Дожевав первый кусок, Денис высказал общее опасение:
— Если на орбите линкор с плазменными орудиями, мы его, конечно, завалим. Но победа будет пиррова.
Тут неожиданно для всех в разговор вмешался уже прикончивший свою порцию Стюарт:
— Наши, скорее всего, траекторию построили так, чтобы на финальной части нас прикрывала эта чертова цветочная планета.
— Цветочная? — недоуменно переспросил Денис.
— А вы не знали? Здесь все семь планет в честь разных цветков названы.
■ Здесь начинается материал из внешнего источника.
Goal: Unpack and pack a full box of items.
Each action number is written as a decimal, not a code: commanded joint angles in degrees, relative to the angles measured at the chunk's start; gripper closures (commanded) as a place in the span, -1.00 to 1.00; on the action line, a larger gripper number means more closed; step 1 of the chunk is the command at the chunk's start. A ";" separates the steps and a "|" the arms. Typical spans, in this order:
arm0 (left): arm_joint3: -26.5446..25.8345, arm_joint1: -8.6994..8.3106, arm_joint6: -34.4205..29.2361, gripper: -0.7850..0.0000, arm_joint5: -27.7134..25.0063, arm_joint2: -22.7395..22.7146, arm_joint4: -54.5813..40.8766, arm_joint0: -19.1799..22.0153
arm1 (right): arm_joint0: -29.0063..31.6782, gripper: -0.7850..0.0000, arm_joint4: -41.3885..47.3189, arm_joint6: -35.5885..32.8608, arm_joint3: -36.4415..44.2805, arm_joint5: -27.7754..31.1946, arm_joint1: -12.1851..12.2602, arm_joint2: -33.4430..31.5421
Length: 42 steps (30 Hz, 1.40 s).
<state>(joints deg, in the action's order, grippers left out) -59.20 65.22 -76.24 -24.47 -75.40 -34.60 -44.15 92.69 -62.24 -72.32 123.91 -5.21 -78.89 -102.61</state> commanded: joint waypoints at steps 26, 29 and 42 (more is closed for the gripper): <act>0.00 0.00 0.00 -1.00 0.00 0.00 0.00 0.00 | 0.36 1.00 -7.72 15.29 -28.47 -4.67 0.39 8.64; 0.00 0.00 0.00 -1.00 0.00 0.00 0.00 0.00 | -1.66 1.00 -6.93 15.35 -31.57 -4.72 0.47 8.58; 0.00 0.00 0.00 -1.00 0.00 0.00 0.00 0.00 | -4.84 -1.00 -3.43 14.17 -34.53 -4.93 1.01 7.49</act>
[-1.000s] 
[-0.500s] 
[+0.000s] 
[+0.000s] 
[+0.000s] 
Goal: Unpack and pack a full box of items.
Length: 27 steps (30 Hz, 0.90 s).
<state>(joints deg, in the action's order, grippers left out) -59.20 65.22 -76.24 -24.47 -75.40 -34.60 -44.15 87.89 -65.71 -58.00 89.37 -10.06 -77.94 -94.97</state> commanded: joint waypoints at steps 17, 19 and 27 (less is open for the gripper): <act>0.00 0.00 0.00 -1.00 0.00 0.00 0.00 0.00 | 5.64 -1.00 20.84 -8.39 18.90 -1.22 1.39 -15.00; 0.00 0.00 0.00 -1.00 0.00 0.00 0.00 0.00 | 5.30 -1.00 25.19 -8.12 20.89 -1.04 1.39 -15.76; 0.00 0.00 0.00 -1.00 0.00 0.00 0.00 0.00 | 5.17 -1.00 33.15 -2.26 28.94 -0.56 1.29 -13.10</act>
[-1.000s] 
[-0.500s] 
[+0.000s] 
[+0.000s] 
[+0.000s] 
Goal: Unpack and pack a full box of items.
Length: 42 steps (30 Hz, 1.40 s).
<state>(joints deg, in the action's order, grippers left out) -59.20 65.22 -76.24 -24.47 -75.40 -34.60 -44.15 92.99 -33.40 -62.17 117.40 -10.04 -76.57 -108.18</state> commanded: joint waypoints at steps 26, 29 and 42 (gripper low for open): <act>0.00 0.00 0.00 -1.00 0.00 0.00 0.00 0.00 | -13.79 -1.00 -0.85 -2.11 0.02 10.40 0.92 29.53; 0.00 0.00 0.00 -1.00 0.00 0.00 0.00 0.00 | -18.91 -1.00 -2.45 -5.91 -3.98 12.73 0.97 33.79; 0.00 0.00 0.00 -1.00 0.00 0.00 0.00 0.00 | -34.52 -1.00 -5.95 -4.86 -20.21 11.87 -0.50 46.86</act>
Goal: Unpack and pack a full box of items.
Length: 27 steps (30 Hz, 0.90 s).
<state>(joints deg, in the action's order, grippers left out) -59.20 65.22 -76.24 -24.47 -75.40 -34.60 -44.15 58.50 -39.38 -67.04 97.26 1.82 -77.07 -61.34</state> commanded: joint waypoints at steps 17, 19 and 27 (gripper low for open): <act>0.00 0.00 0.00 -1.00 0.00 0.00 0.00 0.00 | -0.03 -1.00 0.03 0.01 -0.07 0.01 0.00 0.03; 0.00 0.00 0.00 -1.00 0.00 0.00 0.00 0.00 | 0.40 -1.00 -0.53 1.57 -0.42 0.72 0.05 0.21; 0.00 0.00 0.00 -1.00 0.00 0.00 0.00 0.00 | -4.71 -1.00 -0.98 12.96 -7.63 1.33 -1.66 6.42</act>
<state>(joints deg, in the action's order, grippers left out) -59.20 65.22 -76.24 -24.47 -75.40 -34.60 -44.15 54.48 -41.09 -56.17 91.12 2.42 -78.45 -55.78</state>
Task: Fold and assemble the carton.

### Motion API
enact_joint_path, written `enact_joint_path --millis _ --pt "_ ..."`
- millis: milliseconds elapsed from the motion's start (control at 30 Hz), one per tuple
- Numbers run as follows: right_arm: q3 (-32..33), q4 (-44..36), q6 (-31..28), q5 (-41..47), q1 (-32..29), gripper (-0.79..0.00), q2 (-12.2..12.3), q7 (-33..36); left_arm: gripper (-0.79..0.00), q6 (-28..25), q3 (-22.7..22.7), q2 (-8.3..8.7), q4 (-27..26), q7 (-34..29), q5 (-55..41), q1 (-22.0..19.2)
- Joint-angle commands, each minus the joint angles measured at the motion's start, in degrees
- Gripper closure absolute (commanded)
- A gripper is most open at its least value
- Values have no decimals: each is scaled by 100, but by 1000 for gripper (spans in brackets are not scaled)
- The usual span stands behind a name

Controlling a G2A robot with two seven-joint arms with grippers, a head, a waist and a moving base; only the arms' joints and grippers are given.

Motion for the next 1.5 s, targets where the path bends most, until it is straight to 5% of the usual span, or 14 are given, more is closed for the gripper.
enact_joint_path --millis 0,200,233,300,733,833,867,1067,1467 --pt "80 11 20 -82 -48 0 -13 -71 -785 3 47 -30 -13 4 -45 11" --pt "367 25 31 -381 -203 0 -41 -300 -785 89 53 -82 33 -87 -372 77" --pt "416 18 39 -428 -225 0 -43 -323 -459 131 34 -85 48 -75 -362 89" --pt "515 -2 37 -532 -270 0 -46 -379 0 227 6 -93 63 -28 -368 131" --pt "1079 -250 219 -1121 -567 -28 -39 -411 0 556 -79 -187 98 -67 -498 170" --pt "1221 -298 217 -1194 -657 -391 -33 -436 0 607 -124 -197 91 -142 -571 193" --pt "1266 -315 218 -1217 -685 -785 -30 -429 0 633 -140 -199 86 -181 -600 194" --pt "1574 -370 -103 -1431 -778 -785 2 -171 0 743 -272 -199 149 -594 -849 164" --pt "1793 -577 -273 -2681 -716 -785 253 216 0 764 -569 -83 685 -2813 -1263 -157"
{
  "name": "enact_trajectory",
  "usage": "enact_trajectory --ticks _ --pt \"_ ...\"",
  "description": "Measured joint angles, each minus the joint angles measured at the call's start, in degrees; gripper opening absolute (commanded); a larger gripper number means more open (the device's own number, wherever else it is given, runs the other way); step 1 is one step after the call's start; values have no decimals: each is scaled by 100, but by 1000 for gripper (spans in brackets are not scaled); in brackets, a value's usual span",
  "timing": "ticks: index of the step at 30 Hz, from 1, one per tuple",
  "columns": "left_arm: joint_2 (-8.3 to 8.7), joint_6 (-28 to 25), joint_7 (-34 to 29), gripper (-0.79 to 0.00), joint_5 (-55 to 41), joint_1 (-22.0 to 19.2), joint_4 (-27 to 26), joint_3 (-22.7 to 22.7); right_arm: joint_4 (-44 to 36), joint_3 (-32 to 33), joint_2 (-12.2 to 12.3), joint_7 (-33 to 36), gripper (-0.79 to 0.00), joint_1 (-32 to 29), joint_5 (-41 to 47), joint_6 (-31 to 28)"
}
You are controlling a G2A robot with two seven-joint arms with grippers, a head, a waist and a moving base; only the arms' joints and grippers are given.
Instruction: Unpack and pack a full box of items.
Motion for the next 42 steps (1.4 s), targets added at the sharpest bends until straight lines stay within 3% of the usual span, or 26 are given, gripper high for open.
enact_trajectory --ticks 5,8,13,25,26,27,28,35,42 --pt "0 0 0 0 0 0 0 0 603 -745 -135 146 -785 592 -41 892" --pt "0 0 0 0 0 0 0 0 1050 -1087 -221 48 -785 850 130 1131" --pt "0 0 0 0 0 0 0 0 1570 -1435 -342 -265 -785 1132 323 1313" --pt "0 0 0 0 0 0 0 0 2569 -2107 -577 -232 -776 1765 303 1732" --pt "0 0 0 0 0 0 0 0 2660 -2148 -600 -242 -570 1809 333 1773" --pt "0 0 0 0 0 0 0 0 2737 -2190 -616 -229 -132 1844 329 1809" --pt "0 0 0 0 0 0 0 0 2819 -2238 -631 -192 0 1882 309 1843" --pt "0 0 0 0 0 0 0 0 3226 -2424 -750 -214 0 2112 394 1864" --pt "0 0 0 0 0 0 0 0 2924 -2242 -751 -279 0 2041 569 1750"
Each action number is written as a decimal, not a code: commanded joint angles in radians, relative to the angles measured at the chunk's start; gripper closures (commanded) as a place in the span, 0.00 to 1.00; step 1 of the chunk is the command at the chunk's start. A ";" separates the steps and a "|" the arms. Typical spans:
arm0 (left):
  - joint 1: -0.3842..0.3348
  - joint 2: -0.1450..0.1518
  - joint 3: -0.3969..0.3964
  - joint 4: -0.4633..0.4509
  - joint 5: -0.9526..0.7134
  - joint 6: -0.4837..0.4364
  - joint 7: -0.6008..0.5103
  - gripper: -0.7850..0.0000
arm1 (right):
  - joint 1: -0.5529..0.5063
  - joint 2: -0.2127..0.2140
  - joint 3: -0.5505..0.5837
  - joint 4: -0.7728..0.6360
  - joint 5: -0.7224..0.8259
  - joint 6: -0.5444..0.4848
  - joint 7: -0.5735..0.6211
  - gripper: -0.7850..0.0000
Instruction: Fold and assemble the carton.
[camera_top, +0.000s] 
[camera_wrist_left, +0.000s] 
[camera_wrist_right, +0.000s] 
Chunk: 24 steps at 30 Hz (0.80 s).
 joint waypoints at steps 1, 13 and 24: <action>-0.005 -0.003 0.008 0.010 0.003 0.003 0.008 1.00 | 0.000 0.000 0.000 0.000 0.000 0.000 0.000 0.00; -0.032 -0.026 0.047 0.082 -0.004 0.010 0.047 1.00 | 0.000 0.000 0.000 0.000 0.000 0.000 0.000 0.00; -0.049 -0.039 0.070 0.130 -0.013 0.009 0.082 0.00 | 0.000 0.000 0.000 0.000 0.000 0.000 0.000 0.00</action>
Начальница экспедиции „Ихневмона“ была старой девой и фанаткой цветоводства. А нам теперь мучайся со всякими Зефирантесами и Антуриумами.
Последние два названия Стюарт произнес с плохо скрываемым раздражением. Денис, приподняв бровь, поинтересовался:
— А чего тебя так цветы напрягают?
— Я тебе уже рассказывал!
Денис хотел удивиться, но вдруг припомнил, как еще в Академии товарищ рассказывал, что его любимая обожает выращивать цветы. Да, памятуя, как они расстались, нет ничего удивительного, что Бэйн теперь не переваривает цветочниц. Поспешив увести разговор с неприятной для друга темы, Денис постучал по циферблату часов.
— Парни, скоро торможение, едим быстрее!
Уже принявшийся за мороженое Стюарт, недовольно промычал:
— Успеем. — Он облизал ложку и, сделав вид, будто его осенило, спросил: — Или ты опять за носок опасаешься?
Перехватив еще один удивленный взгляд Ольсена, Денис украдкой показал товарищу кулак. Тот прыснул, но тему развивать не стал. Заремба же и вовсе хранил дипломатическое молчание.
Вернувшись после завтрака в каюту, Денис старательно, не замечая ухмылок Стюарта, еще раз проверил апартаменты на наличие мелких вещей. Позориться при новичке ему не улыбалось. Проверку он закончил аккурат к первому гудку, предупреждающему о скорой остановке вращения. Услышав сигнал, повернулся к Ольсену и поучающим тоном объяснил:
— Вам в Академии рассказывали о том, насколько опасны могут быть незакрепленные мелкие предметы при ускорении?
Недоумевающий Ольсен моргнул и быстро-быстро закивал. Воодушевленный Денис указал себе на плечо:
— Однажды простой носок, забытый неким растяпой под койкой, привел к выбитой из сустава руке. А мне не хотелось бы терять своих людей из-за банального разгильдяйства! Проверь-ка свою койку еще раз, лейтенант. У тебя целых две минуты до невесомости.
За спиной снова прыснул Стюарт. Денис, не оборачиваясь, попытался достать его ногой, но, разумеется, промахнулся. Бэйн предусмотрительно держался вне зоны поражения.
Точно ко второму звонку Ольсен прекратил проверку и, плюхнувшись в койку, быстро пристегнулся:
— Все чисто, командир.
— Ну, будем надеяться.
Вращение останавливали потихоньку, и тяжесть сходила на нет достаточно незаметно, так что Денис заметил невесомость лишь по характерной щекотке в районе желудка. Он машинально сглотнул, стремясь избавиться от неприятного ощущения, но тут к его облегчению, рявкнула сирена, оповещая о начале ускорения. Теперь в пол превратилась бывшая стена, в которую стало вдавливать все сильнее и сильнее. Под действием изменившейся силы тяжести койки плавно развернулись на девяносто градусов. Конструкторы, экономя место на полноценных антиперегрузочных ложементах, заставили койки вращаться туда-сюда! И так будет ближайшие семь с половиной часов, пока „Авер“ не погасит скорость до орбитальной.